**Exercise:**
The task calls for every line of the data to be retyped exactly.

□ □ □ □ □ □ □

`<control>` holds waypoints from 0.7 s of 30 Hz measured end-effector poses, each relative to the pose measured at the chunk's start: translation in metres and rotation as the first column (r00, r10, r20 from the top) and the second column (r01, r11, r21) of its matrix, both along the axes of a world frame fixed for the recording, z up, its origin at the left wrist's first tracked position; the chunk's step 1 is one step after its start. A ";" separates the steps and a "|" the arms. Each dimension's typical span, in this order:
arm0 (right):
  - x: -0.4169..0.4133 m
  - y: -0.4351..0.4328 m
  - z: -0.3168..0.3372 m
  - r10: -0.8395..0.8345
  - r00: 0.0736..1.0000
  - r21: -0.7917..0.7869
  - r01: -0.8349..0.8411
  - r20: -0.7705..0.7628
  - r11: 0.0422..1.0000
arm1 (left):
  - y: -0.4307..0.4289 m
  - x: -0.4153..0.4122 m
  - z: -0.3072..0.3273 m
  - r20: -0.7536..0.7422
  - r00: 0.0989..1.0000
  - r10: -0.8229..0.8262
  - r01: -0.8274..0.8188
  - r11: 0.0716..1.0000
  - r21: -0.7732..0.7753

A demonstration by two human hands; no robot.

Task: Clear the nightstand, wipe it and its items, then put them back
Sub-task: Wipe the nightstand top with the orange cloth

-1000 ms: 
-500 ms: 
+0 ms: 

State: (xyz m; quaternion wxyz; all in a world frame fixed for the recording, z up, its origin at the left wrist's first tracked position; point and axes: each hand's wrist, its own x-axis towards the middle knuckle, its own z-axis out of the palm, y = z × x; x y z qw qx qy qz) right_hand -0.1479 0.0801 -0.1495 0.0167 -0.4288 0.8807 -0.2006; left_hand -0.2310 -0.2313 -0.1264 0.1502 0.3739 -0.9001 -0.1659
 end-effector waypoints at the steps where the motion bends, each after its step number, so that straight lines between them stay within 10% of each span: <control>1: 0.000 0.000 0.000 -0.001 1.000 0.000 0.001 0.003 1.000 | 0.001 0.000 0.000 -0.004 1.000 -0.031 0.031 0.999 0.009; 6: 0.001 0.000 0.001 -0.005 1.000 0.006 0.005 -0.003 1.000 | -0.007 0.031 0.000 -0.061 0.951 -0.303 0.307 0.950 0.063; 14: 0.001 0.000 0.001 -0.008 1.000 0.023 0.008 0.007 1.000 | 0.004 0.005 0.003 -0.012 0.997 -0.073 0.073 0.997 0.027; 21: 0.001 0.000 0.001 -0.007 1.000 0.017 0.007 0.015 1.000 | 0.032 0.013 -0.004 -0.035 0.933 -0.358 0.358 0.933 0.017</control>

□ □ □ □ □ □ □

**Result:**
`<control>` holds waypoints from 0.7 s of 30 Hz measured end-effector poses, each relative to the pose measured at the chunk's start: translation in metres and rotation as the first column (r00, r10, r20 from the top) and the second column (r01, r11, r21) of its matrix, both along the axes of a world frame fixed for the recording, z up, its origin at the left wrist's first tracked position; the chunk's step 1 is one step after its start. A ";" separates the steps and a "|" the arms. Each dimension's typical span, in this order:
arm0 (right):
  - x: -0.4169..0.4133 m
  - y: -0.4351..0.4328 m
  - z: -0.3168..0.3372 m
  - r10: -0.8395..0.8345
  - r00: 0.0736..1.0000
  - r21: -0.7917..0.7869
  - r01: -0.8349..0.8411
  - r20: -0.7705..0.7628
  - r11: 0.0422..1.0000
arm1 (left):
  - y: -0.4307..0.4289 m
  - x: -0.4153..0.4122 m
  - z: -0.3072..0.3273 m
  - r20: -0.7536..0.7422
  - r00: 0.0989..1.0000
  - r10: -0.8229..0.8262
  - r01: -0.8274..0.8188
  - r11: 0.0716..1.0000
  - r21: -0.7732..0.7753

A demonstration by two human hands; no robot.

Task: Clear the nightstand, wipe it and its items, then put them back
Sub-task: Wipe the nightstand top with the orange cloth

-1000 ms: 
-500 ms: 
+0 ms: 

State: (xyz m; quaternion wxyz; all in a world frame fixed for the recording, z up, its origin at the left wrist's first tracked position; point and axes: each hand's wrist, its own x-axis towards the middle knuckle, its own z-axis out of the palm, y = z × x; x y z qw qx qy qz) right_hand -0.1479 0.0801 -0.1495 0.0167 -0.4288 0.8807 -0.2006; left_hand -0.2310 -0.2313 -0.1264 0.1502 0.3739 -0.9001 -0.1659
 end-effector waypoints at the steps where the motion bends, each after its step number, so that straight lines between them stay within 10% of each span: <control>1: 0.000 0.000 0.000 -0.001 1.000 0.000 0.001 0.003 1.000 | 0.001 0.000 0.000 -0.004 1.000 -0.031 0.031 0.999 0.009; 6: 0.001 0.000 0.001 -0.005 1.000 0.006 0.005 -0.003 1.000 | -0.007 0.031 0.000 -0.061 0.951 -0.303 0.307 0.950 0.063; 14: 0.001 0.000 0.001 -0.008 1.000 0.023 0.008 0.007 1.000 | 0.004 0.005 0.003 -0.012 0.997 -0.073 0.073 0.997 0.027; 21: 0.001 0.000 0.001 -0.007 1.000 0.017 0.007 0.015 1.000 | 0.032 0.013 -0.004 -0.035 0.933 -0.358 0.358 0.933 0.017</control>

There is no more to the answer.